Yellowstone Earthquakes Under Supervolcano Caldera
by James Pethokoukis
The headline "Scientists track unusual earthquake swarm beneath Yellowstone" only means one thing to fans of the Discovery channel like myself: supervolcano. Here is what the earthquake center at the University of Utah had to say yesterday afternoon:
The University of Utah Seismograph Stations reports that a notable swarm of earthquakes has been underway since December 26 beneath Yellowstone Lake in Yellowstone National Park, three to six miles south-southeast of Fishing Bridge, Wyoming. This energetic sequence of events was most intense on December 27, when the largest number of events of magnitude 3 and larger occurred.
The largest of the earthquakes was a magnitude 3.9 (revised from magnitude 3.8) at 10:15 pm MST on Dec. 27. The sequence has included nine events of magnitude 3 to 3.9 and approximately 24 of magnitude 2 to 3 at the time of this release. A total of more than 250 events large enough to be located have occurred in this swarm. Reliable depths of the larger events are up to a few miles. Visitors and National Park Service (NPS) employees in the Yellowstone Lake area reported feeling the largest of these earthquakes.
Earthquakes are a common occurrence in the Yellowstone National Park area, an active volcanic-tectonic area averaging 1,000 to 2,000 earthquakes a year. Yellowstone's 10,000 geysers and hot springs are the result of this geologic activity. A summary of the Yellowstone's volcanic history is available on the Yellowstone Volcano Observatory web site (listed below).
This December 2008 earthquake sequence is the most intense in this area for some years and is centered on the east side of the Yellowstone caldera. Scientists can not identify any causative fault or other feature without further analysis. Seismologists continue to monitor and analyze the data and will issue new information if the situation warrants it.
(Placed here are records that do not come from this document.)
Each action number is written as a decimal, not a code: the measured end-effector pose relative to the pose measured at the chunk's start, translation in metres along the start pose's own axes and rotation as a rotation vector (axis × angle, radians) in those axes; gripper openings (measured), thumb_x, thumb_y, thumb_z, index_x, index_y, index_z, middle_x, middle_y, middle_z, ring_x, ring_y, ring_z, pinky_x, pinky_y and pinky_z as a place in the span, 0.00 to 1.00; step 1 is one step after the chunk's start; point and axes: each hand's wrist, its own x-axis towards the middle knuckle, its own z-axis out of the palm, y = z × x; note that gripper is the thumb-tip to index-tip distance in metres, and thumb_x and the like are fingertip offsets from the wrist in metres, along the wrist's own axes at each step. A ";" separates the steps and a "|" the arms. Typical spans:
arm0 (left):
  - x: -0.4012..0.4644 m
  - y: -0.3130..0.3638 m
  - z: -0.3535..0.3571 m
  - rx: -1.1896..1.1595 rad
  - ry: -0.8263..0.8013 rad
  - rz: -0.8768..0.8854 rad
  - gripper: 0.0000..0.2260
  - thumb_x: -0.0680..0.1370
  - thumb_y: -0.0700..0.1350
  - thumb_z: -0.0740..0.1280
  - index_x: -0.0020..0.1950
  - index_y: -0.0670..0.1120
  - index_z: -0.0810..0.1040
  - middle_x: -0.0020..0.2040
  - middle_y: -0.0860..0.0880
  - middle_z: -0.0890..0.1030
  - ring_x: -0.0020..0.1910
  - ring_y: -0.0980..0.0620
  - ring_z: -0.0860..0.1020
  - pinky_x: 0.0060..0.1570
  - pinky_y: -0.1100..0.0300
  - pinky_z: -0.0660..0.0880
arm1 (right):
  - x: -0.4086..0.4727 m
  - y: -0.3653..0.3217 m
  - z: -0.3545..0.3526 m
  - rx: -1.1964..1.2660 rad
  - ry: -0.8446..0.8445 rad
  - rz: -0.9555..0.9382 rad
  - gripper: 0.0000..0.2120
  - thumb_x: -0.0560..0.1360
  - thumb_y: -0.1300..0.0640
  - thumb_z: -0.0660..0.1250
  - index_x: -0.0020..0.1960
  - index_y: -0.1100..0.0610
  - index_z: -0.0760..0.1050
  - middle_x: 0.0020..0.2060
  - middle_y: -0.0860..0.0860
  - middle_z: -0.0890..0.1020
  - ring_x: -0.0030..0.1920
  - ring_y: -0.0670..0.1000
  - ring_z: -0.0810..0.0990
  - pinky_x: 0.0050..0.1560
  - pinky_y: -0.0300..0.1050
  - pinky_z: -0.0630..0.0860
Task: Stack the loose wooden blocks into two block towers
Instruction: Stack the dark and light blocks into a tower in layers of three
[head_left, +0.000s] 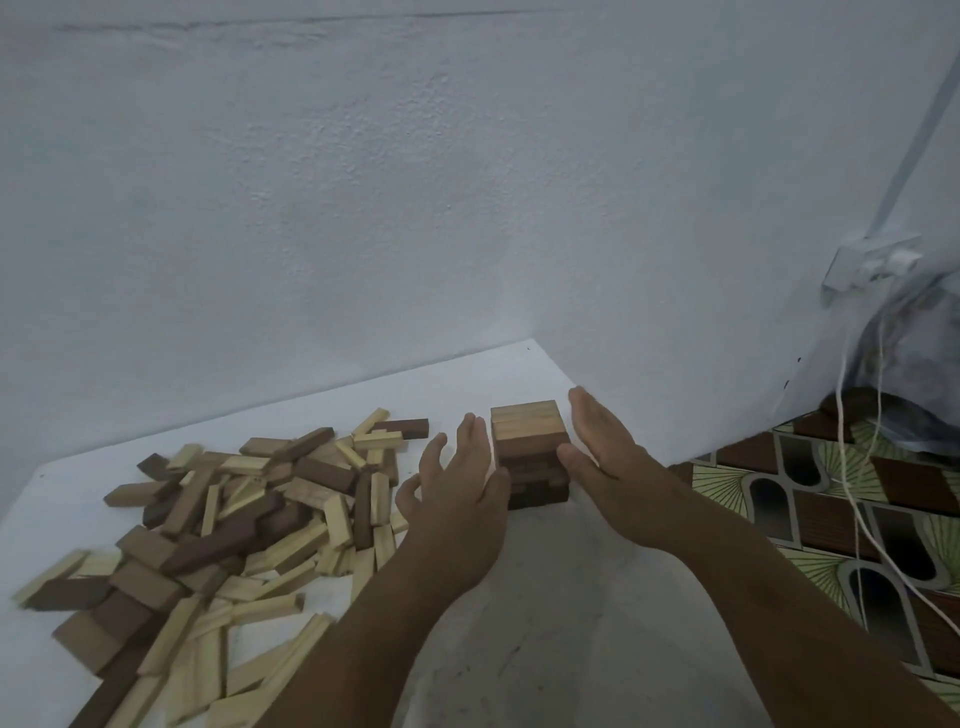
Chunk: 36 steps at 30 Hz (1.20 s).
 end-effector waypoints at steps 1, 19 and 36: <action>-0.002 -0.003 -0.004 -0.041 0.020 -0.014 0.22 0.85 0.48 0.50 0.79 0.54 0.52 0.80 0.57 0.48 0.78 0.55 0.43 0.75 0.46 0.42 | -0.001 -0.001 -0.002 -0.007 0.017 0.000 0.31 0.82 0.44 0.49 0.78 0.51 0.38 0.77 0.44 0.42 0.75 0.42 0.40 0.70 0.39 0.40; -0.019 -0.098 -0.066 0.468 -0.025 -0.151 0.33 0.72 0.68 0.64 0.74 0.65 0.56 0.73 0.51 0.57 0.73 0.41 0.53 0.68 0.37 0.53 | 0.037 -0.123 0.064 0.091 0.057 -0.257 0.19 0.77 0.63 0.62 0.66 0.51 0.73 0.60 0.46 0.77 0.57 0.44 0.74 0.59 0.36 0.69; -0.019 -0.134 -0.083 -0.527 0.330 -0.077 0.18 0.77 0.42 0.66 0.62 0.56 0.65 0.45 0.53 0.85 0.44 0.54 0.83 0.47 0.50 0.81 | 0.101 -0.120 0.101 -0.342 -0.038 -0.046 0.25 0.71 0.66 0.63 0.66 0.55 0.64 0.54 0.54 0.74 0.53 0.55 0.71 0.47 0.47 0.71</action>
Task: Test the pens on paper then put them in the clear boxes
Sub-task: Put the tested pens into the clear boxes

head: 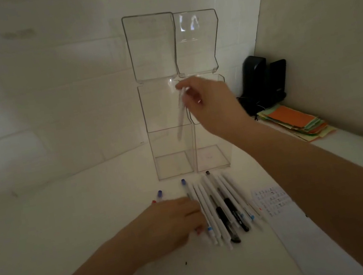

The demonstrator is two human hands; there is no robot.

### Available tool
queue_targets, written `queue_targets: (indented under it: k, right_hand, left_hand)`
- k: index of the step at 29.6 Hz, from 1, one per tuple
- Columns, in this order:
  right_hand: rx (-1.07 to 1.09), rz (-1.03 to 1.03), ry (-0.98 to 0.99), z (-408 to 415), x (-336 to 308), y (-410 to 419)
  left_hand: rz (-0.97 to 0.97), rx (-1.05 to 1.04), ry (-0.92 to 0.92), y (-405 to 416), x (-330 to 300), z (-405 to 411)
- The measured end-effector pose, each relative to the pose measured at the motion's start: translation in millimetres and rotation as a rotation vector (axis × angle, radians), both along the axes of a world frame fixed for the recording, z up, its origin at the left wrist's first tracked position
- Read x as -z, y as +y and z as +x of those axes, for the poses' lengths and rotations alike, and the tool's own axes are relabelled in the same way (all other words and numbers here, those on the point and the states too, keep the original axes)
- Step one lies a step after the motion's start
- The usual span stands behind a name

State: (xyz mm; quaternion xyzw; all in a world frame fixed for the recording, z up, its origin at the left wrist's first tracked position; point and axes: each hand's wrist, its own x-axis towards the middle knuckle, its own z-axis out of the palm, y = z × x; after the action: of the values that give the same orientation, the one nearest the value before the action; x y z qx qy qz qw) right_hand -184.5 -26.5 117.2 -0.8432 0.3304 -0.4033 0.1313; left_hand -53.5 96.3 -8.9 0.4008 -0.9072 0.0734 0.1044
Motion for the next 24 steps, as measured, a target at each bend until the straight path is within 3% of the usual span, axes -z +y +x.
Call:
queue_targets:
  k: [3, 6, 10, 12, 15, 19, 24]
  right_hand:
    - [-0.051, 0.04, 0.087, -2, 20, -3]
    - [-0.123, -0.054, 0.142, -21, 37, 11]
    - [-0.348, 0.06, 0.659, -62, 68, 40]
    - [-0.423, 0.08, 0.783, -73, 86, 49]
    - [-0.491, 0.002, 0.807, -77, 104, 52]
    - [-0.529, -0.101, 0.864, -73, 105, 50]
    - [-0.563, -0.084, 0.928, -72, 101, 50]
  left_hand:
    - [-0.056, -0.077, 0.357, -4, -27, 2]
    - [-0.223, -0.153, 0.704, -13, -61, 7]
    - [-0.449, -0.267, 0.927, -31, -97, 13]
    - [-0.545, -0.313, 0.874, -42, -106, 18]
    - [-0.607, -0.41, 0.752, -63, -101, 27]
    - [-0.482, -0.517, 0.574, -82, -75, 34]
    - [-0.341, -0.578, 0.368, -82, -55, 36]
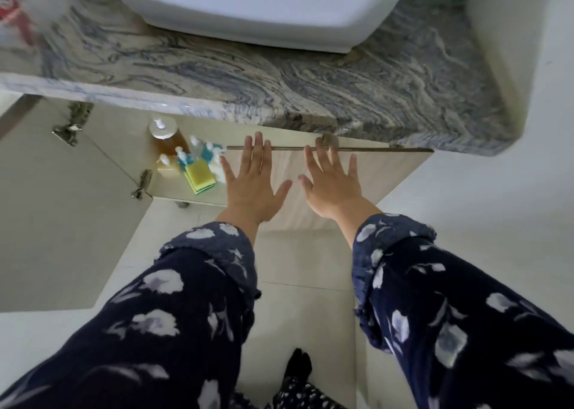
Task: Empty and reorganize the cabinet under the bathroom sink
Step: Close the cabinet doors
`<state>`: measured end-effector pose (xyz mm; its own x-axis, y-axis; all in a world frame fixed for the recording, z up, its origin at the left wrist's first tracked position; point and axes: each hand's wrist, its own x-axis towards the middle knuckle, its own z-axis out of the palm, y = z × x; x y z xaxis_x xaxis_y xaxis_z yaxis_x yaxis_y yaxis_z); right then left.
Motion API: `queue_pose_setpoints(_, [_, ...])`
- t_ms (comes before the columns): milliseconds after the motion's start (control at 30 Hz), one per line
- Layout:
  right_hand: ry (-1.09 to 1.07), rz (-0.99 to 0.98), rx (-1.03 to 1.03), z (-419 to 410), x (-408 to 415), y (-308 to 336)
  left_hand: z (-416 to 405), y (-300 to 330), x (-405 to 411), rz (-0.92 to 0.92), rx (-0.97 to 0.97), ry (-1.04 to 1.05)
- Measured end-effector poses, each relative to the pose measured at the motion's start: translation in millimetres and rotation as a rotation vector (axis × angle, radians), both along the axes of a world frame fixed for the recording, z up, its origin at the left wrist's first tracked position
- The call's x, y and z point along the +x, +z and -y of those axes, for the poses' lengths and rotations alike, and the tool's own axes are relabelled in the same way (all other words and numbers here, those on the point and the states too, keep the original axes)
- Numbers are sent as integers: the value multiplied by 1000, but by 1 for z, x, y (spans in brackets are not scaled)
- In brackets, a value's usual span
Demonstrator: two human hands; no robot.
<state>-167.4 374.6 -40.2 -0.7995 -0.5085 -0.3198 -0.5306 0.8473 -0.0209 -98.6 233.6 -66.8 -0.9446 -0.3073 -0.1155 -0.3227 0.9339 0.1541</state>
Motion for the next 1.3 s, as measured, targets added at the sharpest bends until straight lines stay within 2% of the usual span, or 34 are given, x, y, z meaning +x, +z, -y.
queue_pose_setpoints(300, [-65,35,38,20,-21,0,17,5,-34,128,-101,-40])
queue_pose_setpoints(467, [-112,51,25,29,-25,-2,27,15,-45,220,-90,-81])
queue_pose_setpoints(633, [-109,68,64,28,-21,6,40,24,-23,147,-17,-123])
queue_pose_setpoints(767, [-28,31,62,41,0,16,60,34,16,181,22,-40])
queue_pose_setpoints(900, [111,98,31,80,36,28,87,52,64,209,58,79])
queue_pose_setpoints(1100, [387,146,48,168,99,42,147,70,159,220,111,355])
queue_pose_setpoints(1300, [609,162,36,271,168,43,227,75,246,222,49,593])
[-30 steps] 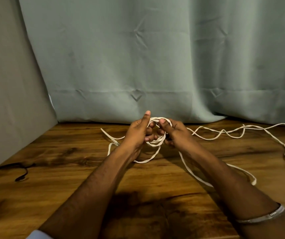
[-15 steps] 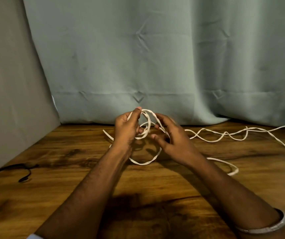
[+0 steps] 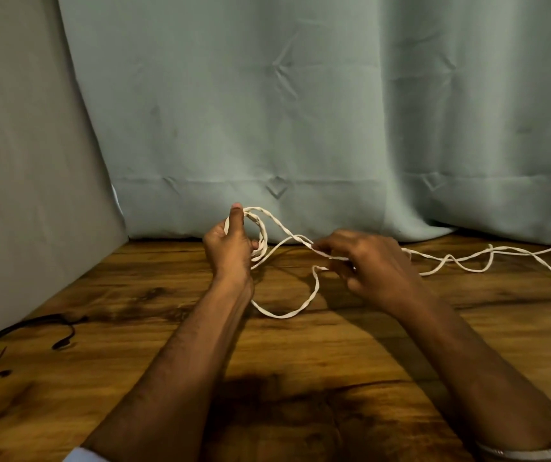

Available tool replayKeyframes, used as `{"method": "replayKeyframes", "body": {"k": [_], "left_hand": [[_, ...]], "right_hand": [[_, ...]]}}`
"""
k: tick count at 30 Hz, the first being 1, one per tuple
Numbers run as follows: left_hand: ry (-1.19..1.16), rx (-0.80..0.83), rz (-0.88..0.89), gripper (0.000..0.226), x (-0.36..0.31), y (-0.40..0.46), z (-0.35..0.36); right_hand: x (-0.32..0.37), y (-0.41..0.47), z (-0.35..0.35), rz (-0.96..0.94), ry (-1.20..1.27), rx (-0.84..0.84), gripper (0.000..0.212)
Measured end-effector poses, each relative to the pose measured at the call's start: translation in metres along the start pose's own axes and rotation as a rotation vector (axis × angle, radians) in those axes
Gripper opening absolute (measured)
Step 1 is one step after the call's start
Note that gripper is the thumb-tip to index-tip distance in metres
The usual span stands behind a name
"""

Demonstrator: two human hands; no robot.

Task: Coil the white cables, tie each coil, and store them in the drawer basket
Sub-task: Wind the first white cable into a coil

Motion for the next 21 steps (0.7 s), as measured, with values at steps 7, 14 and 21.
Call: {"method": "replayKeyframes", "body": {"k": [7, 14, 21], "left_hand": [[-0.001, 0.181, -0.128, 0.045, 0.010, -0.008, 0.024], [0.190, 0.454, -0.105, 0.035, 0.023, -0.032, 0.057], [0.389, 0.630, -0.091, 0.039, 0.042, -0.048, 0.066]], "right_hand": [[0.000, 0.000, -0.028, -0.008, -0.048, -0.237, 0.041], [0.006, 0.006, -0.011, -0.048, 0.284, -0.187, 0.037], [0.011, 0.007, 0.002, 0.007, 0.580, -0.118, 0.014]]}}
Point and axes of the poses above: each hand's wrist, its own y-axis towards the middle knuckle, its own z-axis out of the palm, x = y × z, the point moved 10 cm from there along y, towards the middle knuckle, and after that the axes turned 13 degrees about -y, right-handed, at the moved point
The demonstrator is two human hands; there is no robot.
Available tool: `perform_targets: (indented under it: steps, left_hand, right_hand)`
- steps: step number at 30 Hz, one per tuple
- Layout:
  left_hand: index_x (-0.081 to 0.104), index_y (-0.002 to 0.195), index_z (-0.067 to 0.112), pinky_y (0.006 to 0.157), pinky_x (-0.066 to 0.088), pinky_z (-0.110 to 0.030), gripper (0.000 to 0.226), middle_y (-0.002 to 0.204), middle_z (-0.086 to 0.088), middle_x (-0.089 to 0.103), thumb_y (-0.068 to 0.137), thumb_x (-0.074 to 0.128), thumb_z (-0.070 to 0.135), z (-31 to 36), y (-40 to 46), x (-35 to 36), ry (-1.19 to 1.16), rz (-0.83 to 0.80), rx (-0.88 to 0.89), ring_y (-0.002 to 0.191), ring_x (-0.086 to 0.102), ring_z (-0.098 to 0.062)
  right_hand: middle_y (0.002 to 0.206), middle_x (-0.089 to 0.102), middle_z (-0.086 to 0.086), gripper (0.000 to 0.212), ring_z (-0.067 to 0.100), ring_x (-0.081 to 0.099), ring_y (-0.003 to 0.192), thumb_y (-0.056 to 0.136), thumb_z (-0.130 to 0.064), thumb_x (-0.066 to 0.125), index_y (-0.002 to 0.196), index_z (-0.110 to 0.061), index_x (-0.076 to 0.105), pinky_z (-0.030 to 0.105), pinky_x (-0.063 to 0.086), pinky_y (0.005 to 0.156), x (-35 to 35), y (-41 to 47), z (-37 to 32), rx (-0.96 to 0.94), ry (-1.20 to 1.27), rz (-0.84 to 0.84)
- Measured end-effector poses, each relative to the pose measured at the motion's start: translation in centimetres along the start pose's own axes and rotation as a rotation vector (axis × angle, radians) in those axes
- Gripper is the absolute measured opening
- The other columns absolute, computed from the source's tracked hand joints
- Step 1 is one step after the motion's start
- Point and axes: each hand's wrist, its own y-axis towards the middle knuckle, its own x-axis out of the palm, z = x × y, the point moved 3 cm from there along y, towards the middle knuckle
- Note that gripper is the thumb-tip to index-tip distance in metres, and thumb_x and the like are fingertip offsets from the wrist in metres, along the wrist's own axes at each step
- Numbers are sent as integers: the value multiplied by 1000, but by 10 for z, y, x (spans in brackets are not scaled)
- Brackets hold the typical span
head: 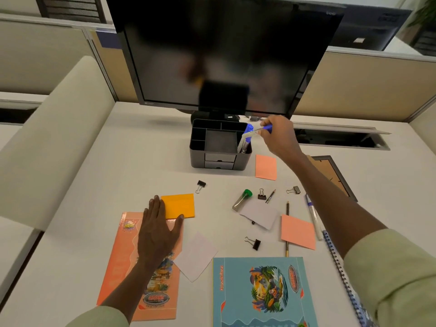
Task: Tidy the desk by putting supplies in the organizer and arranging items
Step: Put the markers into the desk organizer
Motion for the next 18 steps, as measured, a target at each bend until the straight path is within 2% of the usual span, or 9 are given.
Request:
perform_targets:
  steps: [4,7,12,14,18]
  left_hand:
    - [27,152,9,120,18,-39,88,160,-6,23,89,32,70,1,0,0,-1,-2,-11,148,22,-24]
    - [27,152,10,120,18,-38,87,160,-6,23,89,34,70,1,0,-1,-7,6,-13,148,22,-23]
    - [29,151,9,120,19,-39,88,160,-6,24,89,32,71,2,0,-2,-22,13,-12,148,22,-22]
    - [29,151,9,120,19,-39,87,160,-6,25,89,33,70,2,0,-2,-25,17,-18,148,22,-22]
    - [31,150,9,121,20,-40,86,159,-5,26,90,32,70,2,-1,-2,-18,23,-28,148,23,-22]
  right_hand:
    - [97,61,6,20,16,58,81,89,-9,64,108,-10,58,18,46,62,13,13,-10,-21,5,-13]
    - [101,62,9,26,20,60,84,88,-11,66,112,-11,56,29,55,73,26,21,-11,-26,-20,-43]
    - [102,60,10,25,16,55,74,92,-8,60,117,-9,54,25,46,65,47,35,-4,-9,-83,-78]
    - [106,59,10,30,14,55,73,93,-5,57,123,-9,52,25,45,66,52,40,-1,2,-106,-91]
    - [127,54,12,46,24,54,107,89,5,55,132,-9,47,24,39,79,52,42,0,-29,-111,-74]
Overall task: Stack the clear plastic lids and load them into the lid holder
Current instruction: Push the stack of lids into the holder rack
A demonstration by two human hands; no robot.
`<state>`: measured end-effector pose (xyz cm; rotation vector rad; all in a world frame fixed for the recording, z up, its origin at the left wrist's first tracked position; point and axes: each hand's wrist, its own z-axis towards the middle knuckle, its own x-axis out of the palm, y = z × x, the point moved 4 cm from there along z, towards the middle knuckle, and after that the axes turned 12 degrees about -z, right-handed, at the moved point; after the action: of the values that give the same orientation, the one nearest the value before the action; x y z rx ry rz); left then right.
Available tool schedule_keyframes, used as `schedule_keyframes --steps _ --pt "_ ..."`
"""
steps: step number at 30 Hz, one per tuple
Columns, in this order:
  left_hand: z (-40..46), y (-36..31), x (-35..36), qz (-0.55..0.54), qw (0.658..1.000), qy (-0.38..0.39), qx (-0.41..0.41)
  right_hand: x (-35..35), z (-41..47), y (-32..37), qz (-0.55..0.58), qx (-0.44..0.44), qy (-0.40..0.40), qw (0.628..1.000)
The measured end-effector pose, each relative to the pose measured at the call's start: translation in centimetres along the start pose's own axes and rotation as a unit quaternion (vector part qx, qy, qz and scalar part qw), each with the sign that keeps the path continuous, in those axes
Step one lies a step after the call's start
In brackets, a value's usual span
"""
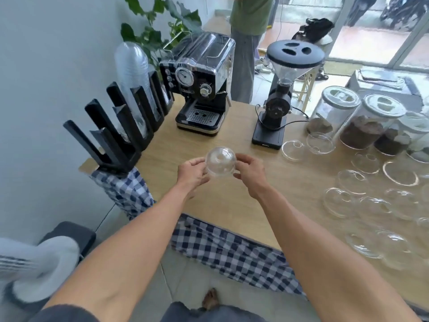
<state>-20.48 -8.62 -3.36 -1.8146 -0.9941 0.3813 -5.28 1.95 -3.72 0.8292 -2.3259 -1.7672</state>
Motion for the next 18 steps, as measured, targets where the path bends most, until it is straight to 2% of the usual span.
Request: schedule_keyframes --steps 7,12,15,18 --pt "-0.8 -7.2 -7.8 0.037 0.99 -0.076 0.109 7.5 -0.8 6.8 -0.045 -0.096 0.077 0.991" --pt "-0.5 -14.9 -13.5 0.089 0.972 -0.108 0.188 13.1 -0.9 13.9 -0.057 -0.165 0.093 0.98" --pt "0.1 -19.5 -16.8 0.112 0.963 -0.115 0.217 16.7 -0.8 17.4 -0.053 -0.173 0.101 0.978" --pt "1.6 -23.5 -20.4 0.127 0.964 -0.101 0.21 20.6 -0.9 20.0 -0.04 -0.164 0.107 0.98"
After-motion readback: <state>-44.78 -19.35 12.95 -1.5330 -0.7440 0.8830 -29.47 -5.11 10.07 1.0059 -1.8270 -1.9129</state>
The University of Utah operates a seismic network in Yellowstone National Park in conjunction with the National Park Service and the U.S. Geological Survey (USGS). These three institutions are partners in the Yellowstone Volcano Observatory.
And what if the supervolcano blew? Kind of like if a giant rock hit the Earth. A planet killer. An extinction-level event. Let me quote the words of President Tom Beck (Morgan Freeman) in the comet-hitting-earth film Deep Impact:
Within a week, the skies will be dark with dust from the impact and they will stay dark for years. All plant life will be dead within weeks. Animal life within a few months. So that's it. Good luck to us all.
Such a scenario would be very bad for equity values and the outlook for the labor market.